Problem details >>
Look through the records below and copy each line that includes the word "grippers".

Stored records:
------------------------------
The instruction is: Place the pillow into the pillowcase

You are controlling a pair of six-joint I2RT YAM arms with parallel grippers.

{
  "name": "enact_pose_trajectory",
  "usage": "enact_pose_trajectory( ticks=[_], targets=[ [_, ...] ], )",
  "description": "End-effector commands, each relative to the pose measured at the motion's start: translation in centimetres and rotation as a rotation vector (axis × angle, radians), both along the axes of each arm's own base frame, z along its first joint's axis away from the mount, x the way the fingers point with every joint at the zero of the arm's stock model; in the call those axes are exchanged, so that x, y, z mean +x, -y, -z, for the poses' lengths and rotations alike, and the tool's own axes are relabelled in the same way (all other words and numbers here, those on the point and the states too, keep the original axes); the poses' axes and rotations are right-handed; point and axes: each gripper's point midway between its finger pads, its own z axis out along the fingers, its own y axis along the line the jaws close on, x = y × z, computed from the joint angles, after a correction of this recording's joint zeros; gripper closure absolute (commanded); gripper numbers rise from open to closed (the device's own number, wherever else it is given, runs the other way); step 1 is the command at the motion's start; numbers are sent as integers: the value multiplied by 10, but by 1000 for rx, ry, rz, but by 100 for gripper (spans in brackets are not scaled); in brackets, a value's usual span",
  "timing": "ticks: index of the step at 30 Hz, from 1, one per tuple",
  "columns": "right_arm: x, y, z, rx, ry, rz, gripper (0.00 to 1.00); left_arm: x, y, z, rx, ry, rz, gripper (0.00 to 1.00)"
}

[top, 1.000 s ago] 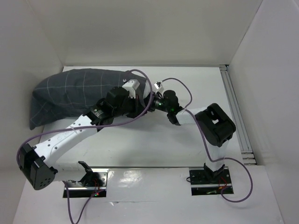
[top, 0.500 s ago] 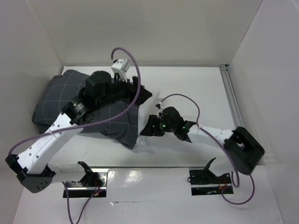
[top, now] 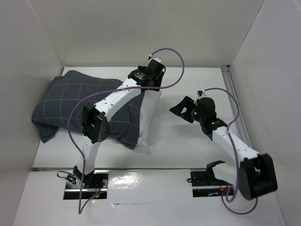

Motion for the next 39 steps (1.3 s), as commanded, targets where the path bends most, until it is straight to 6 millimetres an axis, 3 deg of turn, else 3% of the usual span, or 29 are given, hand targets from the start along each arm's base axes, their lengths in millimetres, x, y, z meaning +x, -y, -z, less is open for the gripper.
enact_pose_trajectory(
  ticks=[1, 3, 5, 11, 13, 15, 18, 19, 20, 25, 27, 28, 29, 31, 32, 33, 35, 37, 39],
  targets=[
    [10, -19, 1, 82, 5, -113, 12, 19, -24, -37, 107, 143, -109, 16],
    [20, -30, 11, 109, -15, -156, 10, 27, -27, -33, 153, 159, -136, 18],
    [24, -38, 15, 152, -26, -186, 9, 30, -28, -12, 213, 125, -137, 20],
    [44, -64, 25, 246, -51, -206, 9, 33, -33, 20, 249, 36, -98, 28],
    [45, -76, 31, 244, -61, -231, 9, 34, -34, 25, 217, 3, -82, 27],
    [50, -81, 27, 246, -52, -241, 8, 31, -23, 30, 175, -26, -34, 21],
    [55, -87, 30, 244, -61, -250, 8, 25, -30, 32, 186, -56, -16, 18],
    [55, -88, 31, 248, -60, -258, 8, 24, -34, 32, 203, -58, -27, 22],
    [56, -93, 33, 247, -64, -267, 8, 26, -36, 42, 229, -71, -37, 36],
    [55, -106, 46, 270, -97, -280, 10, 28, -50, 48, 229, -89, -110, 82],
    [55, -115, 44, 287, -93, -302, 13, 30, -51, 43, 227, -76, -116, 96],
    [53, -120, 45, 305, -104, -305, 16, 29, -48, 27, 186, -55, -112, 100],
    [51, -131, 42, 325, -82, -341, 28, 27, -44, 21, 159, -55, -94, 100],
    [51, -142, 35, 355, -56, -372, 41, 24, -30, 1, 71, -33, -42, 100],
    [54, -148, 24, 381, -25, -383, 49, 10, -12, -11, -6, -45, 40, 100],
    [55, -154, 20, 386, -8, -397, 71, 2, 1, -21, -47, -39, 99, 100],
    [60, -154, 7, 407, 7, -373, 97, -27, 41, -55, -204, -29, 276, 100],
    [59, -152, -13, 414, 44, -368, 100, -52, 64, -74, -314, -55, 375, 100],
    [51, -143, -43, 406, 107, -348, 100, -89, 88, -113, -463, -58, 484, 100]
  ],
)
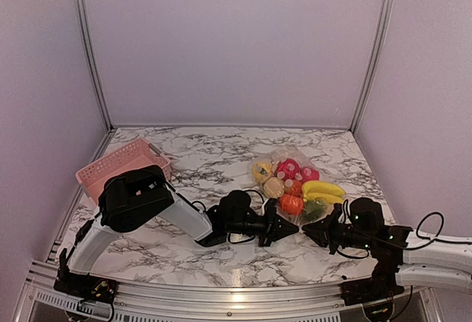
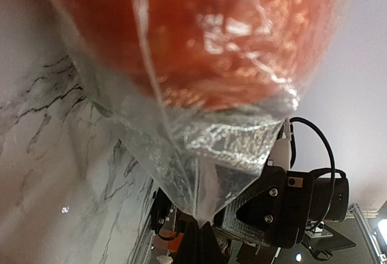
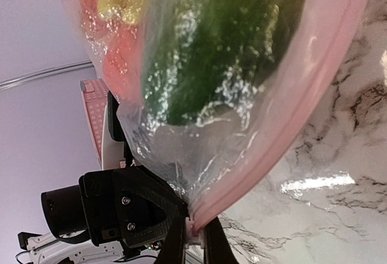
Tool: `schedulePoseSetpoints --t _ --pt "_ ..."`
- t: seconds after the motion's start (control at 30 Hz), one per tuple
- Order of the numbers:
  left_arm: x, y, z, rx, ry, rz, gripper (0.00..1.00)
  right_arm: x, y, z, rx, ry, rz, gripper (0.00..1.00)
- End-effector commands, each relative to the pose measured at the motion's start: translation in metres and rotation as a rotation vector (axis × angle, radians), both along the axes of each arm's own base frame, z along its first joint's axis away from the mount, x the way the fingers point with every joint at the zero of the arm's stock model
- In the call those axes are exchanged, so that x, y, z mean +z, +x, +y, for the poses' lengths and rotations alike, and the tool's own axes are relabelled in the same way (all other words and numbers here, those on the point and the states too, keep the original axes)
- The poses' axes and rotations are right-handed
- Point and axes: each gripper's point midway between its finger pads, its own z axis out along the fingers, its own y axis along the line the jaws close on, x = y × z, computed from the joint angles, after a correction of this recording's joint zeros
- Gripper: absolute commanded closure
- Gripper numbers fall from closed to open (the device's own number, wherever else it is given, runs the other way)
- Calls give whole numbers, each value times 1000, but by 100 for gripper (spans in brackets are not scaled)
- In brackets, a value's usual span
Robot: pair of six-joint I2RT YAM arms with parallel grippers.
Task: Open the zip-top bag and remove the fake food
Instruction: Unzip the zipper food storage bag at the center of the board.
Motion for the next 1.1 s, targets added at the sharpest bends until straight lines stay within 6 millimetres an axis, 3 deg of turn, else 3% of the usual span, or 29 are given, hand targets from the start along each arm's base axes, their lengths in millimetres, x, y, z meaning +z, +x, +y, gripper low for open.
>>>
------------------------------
Answer box >>
You are controlling a pair of six-joint I2RT YAM arms with parallel grippers.
Robot: pair of six-joint I2RT YAM arms with parallel grippers.

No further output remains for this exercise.